What you are asked to do:
Pick each line that has "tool" out of the records.

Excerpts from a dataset
/---

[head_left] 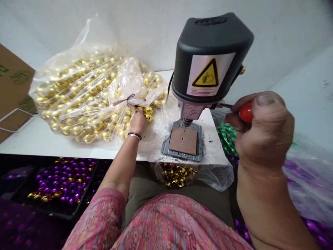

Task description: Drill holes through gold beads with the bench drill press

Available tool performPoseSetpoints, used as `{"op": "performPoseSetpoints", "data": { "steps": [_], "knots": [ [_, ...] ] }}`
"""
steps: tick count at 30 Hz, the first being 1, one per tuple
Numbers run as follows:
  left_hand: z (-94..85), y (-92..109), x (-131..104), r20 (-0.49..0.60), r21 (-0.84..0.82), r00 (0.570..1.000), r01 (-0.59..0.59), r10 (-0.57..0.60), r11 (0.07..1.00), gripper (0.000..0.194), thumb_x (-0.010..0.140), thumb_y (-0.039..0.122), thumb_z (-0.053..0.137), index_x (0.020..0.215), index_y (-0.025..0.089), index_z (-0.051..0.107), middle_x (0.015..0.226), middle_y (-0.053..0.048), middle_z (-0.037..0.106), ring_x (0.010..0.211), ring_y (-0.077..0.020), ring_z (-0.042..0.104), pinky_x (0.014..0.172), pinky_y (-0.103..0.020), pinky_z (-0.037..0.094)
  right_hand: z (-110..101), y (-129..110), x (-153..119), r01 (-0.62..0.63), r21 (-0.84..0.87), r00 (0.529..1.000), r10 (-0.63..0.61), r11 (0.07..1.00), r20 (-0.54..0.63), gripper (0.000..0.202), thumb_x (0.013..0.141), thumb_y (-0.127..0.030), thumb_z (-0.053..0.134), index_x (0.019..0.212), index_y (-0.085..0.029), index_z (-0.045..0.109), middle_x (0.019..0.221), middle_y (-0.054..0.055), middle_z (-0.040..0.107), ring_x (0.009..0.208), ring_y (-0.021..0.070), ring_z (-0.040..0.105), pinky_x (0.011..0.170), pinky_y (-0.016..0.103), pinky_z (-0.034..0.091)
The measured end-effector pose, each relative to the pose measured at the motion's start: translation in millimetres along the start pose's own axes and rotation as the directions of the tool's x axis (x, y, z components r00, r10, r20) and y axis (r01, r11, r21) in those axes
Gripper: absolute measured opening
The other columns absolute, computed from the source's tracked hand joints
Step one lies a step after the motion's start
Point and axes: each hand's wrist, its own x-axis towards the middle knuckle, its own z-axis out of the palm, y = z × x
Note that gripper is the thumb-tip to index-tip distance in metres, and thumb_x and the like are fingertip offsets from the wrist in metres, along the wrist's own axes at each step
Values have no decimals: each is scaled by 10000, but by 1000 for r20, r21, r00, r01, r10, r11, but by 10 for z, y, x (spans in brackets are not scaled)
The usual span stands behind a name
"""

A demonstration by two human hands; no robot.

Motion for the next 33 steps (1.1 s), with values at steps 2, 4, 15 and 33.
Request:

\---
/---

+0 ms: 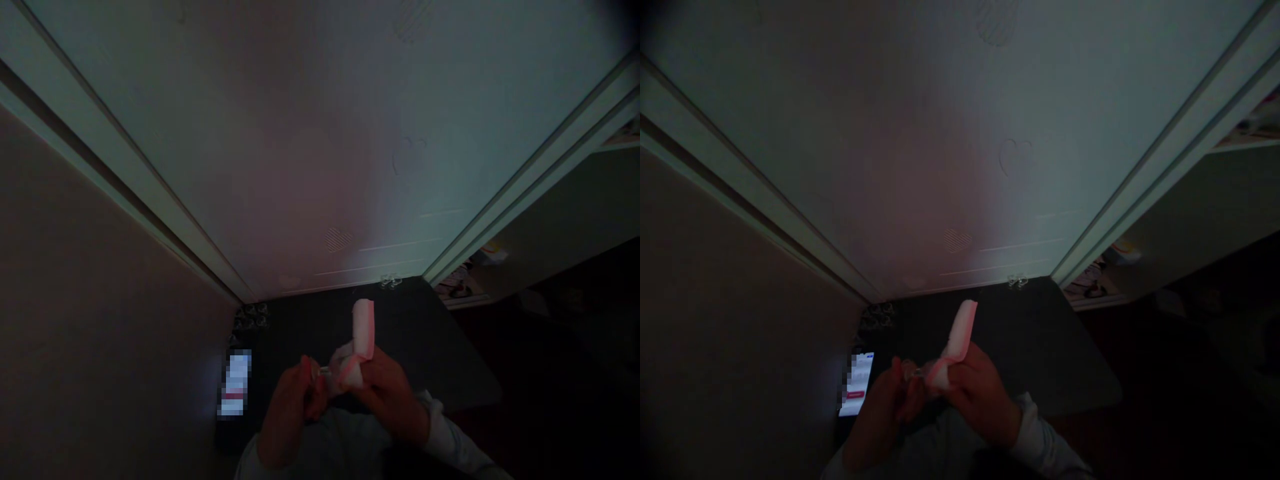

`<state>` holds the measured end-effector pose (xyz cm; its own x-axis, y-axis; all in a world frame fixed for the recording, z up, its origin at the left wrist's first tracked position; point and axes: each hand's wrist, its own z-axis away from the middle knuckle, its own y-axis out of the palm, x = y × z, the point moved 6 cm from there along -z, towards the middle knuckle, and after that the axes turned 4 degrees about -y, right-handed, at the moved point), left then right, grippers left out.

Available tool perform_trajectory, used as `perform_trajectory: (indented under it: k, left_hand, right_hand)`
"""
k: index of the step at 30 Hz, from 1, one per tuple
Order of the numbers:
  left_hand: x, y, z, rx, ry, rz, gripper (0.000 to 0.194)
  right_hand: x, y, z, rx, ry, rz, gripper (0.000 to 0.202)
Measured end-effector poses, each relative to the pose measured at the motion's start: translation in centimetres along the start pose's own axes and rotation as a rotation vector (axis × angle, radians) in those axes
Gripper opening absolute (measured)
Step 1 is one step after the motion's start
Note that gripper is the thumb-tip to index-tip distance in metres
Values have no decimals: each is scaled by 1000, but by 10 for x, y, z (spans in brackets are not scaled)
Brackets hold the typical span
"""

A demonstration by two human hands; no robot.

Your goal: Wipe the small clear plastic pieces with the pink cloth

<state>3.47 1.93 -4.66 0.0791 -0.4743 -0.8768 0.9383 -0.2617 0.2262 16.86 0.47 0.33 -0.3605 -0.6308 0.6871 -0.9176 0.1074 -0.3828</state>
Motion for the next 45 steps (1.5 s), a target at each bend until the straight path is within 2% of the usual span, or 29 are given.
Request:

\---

Task answer:
Available tool performPoseSetpoints, used as `{"op": "performPoseSetpoints", "data": { "steps": [_], "knots": [ [_, ...] ] }}`
The measured end-effector pose, each relative to the pose measured at the motion's start: translation in millimetres along the start pose's own axes and rotation as the directions of the tool's x axis (x, y, z components r00, r10, r20) and y axis (r01, r11, r21) in those axes
Available tool perform_trajectory, used as `perform_trajectory: (indented under it: k, left_hand, right_hand)`

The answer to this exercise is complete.